This task calls for copying each line below that contains "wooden".

Segment Open

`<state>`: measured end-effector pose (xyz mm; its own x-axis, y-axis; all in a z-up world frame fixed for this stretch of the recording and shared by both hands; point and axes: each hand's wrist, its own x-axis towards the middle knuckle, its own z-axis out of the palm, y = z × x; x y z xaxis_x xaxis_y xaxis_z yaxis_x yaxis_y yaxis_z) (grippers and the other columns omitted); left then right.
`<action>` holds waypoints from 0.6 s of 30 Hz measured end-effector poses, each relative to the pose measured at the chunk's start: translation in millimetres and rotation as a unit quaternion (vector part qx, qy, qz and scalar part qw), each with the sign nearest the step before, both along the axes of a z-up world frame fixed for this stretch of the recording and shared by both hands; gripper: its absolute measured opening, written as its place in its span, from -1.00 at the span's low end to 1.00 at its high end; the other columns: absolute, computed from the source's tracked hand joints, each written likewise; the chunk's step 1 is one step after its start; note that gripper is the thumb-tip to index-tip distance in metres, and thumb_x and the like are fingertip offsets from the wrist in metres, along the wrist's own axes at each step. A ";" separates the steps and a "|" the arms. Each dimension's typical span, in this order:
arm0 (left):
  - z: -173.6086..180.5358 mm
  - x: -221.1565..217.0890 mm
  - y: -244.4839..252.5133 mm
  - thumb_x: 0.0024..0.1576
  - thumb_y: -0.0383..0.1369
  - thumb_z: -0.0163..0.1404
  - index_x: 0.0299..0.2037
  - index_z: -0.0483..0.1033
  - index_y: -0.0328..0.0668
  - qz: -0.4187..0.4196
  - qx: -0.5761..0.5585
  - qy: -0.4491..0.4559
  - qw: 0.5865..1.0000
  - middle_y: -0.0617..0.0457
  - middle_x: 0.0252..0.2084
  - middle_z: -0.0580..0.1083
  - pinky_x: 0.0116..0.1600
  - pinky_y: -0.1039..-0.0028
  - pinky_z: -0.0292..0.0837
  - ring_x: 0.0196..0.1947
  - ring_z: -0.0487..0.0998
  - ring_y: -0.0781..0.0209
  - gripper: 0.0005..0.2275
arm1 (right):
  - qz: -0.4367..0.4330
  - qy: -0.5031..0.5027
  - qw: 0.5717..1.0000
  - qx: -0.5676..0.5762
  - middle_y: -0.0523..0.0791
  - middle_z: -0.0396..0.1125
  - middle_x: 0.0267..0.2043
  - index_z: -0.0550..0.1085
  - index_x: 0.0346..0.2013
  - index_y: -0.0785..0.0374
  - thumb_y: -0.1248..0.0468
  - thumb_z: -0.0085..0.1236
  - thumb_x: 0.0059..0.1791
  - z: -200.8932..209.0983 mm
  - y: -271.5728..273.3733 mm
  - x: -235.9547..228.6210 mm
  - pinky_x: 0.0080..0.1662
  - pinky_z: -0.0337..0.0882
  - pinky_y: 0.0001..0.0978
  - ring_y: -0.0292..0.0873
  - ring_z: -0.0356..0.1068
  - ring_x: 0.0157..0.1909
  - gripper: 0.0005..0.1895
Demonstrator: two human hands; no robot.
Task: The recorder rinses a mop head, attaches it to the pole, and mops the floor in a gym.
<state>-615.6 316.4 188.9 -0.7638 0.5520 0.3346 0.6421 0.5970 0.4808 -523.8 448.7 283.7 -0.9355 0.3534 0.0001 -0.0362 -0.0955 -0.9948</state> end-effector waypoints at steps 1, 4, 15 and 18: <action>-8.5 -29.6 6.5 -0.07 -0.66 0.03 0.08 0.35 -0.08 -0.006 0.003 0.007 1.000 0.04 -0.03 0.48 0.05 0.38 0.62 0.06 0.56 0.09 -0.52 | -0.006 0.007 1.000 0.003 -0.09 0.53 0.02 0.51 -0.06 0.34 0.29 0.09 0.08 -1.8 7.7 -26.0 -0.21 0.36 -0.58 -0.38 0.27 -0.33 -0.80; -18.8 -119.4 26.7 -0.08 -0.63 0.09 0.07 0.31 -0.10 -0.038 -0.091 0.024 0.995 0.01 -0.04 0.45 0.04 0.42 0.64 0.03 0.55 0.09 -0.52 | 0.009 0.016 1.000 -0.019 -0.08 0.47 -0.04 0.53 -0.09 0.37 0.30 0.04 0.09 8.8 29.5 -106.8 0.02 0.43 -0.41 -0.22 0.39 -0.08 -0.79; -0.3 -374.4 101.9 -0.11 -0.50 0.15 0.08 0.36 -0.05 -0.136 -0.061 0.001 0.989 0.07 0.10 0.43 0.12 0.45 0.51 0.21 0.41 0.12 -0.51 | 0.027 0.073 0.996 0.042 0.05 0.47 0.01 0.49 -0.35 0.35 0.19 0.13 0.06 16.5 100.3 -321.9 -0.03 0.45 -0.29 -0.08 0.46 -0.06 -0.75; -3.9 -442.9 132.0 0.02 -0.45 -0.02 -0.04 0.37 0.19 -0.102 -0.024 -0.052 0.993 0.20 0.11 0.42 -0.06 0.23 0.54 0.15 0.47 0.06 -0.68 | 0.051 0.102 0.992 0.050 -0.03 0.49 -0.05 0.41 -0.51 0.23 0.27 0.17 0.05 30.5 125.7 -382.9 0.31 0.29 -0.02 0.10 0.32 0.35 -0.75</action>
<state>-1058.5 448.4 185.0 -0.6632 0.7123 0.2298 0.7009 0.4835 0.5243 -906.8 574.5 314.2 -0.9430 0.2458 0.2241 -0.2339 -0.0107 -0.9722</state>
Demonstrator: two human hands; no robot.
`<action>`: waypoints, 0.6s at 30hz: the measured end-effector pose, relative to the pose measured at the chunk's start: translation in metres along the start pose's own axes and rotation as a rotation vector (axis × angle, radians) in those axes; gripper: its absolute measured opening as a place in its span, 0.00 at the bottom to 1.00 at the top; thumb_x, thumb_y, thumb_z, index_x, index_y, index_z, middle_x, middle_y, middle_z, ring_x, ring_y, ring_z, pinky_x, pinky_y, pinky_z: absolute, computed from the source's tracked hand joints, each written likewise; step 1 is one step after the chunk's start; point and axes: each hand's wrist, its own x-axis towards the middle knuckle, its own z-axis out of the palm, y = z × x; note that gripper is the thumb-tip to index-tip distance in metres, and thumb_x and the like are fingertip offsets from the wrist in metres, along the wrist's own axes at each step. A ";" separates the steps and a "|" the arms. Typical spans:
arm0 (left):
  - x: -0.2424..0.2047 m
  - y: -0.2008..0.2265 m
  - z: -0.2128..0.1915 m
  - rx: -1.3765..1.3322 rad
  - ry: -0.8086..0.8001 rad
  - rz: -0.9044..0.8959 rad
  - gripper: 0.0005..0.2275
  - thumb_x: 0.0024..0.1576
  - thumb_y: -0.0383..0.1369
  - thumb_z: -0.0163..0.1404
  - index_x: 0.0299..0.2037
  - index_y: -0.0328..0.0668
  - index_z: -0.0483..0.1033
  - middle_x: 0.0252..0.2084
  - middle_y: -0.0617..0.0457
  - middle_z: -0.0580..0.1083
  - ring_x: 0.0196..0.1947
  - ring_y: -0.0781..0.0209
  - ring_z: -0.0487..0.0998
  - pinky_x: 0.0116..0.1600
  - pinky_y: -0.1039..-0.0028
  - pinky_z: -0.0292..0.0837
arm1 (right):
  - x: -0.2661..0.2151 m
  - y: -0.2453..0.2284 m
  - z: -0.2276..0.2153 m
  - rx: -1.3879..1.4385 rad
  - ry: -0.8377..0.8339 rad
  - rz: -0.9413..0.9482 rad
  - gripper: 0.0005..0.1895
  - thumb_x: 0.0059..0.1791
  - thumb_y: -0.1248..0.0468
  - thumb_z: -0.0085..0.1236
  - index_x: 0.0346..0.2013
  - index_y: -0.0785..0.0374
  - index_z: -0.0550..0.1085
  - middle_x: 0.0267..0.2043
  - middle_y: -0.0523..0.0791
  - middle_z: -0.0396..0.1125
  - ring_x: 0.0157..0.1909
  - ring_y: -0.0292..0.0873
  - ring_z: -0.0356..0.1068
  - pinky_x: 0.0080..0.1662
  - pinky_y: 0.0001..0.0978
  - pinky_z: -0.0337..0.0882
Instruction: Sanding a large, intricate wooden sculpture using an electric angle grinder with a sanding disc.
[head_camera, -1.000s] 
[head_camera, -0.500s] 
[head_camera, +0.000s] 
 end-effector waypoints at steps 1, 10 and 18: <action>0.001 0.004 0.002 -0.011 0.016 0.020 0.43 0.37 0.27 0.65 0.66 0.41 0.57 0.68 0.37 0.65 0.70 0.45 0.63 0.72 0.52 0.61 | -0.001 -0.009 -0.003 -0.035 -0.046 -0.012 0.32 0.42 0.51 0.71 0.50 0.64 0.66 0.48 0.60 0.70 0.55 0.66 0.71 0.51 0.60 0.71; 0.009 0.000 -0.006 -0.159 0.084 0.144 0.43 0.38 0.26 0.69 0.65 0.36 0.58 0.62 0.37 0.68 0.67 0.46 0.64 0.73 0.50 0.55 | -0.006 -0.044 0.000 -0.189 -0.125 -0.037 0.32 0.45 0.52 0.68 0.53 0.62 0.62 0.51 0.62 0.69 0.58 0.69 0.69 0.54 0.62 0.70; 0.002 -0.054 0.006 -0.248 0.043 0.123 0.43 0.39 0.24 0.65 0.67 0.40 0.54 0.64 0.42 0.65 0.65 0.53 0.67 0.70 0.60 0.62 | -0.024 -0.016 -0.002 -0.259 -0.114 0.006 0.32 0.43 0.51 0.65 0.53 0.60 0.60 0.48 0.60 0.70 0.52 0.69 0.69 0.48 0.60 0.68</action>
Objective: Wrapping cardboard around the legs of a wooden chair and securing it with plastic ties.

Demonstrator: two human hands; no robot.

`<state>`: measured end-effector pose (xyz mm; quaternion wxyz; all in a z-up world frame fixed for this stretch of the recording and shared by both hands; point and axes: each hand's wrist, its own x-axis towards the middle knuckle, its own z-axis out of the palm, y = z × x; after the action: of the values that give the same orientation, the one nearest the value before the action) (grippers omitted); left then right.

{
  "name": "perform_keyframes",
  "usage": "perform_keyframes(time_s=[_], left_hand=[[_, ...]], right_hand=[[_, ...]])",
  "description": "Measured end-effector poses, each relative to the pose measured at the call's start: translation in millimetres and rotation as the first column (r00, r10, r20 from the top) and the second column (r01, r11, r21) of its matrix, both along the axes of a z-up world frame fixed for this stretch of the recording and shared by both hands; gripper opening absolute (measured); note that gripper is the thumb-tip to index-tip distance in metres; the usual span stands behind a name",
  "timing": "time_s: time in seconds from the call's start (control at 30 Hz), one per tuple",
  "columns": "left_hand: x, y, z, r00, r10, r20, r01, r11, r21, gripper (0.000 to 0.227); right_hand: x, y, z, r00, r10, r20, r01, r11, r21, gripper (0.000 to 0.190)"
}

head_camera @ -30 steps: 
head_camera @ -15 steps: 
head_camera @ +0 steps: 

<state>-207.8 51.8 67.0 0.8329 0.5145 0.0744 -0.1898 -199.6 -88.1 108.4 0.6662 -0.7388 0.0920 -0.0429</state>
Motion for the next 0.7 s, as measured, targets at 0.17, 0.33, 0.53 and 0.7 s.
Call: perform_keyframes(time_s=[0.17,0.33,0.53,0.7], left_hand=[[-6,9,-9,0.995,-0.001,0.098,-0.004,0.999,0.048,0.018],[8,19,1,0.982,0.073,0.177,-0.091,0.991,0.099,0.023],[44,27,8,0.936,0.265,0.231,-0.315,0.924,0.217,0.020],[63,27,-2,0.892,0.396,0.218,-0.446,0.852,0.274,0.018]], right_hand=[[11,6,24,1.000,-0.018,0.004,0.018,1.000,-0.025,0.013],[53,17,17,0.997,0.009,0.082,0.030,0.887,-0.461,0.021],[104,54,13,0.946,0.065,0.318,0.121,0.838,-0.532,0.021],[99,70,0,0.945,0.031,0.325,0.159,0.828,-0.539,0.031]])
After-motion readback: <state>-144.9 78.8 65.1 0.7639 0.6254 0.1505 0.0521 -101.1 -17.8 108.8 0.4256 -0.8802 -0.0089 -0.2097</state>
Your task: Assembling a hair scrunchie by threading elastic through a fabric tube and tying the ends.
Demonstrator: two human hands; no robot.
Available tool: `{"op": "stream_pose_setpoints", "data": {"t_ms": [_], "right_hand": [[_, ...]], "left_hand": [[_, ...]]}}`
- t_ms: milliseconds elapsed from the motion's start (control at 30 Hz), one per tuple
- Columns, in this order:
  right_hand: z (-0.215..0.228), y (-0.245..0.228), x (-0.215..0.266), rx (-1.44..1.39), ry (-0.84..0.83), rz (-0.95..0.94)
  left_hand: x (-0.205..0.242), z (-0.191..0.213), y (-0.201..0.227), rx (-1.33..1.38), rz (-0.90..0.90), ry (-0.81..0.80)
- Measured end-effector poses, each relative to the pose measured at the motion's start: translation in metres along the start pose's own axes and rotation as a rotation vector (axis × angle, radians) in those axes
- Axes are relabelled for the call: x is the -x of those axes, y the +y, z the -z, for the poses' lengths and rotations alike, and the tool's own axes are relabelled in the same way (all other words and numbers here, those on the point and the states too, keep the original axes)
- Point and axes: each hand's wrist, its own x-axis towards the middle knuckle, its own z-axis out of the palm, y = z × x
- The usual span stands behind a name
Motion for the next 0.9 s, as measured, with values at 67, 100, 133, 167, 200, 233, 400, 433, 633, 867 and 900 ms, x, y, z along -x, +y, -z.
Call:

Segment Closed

Answer to the exercise:
Instruction: Sanding a large, intricate wooden sculpture using an electric angle grinder with a sanding disc.
Objective: Wrapping cardboard around the legs of a wooden chair and securing it with plastic ties.

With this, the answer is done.